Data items
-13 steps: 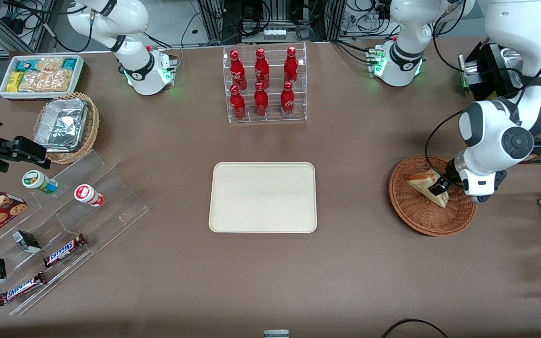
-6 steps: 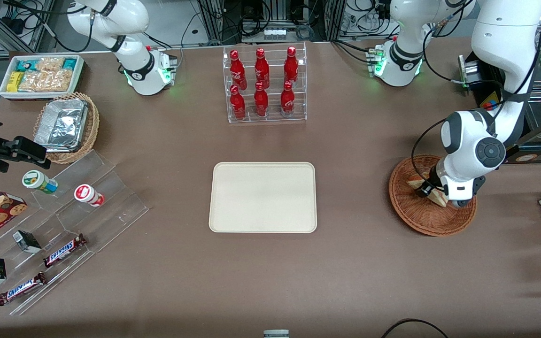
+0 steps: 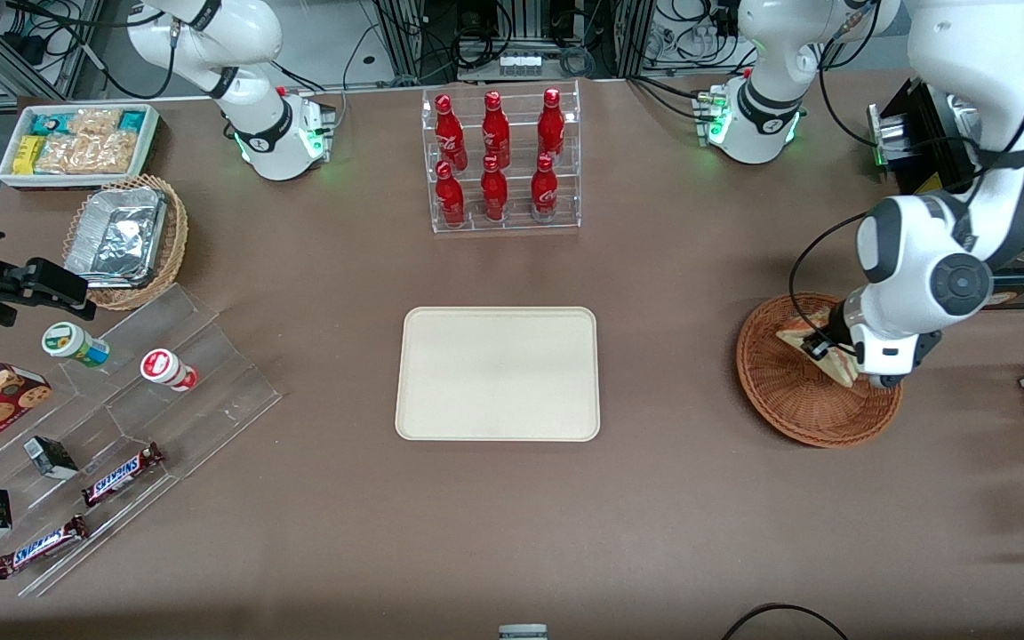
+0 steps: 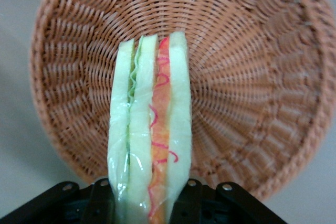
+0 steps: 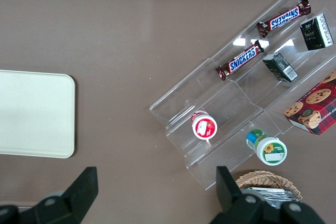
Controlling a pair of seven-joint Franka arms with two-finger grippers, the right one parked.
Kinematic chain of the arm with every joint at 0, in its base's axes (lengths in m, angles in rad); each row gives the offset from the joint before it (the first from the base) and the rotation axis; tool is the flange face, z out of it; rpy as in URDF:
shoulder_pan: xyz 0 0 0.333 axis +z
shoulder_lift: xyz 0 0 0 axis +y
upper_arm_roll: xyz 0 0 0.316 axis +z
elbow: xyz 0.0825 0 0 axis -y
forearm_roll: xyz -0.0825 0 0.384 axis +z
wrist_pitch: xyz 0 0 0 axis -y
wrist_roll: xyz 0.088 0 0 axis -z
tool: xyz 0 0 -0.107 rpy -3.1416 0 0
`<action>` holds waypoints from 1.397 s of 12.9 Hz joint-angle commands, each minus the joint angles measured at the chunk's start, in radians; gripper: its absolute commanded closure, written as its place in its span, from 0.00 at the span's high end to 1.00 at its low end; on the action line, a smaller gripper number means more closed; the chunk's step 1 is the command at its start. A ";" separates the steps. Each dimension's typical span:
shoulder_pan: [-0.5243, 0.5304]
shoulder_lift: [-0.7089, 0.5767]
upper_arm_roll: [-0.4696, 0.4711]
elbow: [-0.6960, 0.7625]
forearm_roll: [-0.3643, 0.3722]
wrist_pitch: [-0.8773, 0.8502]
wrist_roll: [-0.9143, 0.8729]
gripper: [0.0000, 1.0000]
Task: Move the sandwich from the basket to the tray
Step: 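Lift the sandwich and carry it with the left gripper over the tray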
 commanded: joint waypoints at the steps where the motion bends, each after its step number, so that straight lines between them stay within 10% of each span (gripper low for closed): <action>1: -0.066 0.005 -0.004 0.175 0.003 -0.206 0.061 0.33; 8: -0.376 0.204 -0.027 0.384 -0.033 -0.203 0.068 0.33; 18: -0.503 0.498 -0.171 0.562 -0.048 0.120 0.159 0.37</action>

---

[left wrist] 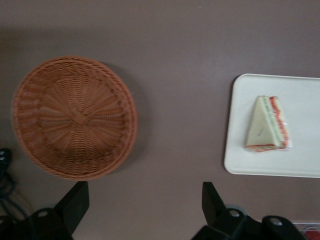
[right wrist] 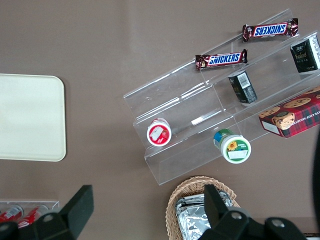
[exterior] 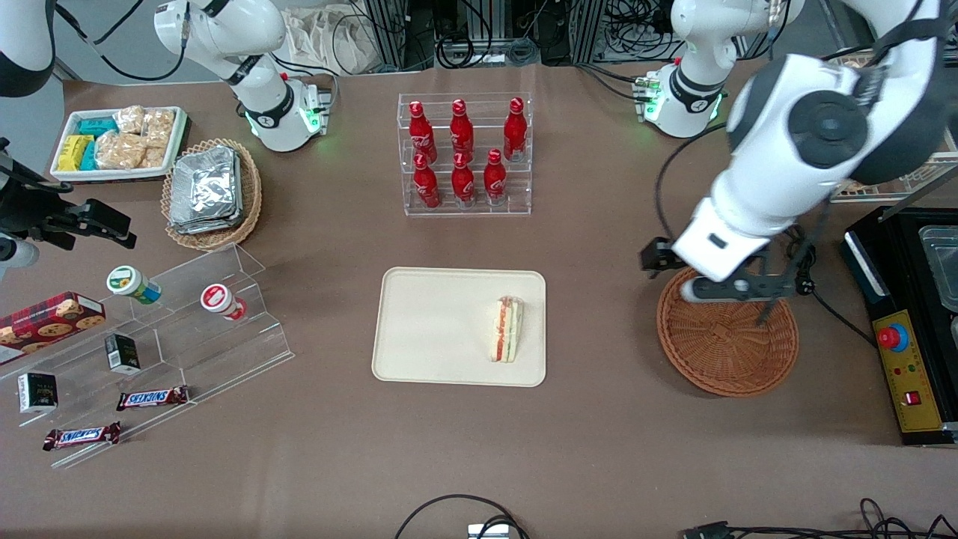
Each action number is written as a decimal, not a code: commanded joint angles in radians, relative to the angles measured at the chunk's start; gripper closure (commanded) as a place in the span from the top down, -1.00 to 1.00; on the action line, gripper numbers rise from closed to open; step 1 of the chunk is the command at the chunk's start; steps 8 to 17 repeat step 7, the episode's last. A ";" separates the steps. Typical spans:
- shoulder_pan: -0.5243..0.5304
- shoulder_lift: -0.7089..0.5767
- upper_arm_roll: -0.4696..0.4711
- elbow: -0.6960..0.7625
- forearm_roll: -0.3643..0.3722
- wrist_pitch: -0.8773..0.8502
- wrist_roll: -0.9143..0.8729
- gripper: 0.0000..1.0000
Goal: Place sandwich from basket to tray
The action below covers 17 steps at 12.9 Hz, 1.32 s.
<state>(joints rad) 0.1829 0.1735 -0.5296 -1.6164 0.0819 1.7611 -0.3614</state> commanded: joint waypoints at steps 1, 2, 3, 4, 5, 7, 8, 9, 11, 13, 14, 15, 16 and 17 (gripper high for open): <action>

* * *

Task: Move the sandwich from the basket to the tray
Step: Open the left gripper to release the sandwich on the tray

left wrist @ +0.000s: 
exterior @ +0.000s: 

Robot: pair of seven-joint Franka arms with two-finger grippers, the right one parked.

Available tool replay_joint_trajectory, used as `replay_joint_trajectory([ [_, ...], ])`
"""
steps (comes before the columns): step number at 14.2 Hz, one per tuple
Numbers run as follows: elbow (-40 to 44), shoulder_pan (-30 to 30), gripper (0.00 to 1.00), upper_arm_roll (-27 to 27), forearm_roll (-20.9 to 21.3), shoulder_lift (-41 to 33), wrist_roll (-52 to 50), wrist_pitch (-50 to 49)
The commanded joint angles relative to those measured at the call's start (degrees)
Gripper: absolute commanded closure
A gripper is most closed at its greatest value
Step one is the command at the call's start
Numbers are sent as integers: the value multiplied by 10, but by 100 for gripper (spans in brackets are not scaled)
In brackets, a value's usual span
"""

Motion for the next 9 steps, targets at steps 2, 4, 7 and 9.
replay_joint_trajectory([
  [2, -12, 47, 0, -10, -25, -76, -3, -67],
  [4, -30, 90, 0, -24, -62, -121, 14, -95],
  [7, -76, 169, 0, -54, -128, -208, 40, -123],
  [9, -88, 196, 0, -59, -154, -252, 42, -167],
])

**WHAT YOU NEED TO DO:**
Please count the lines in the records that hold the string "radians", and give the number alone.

**OUTPUT:**
2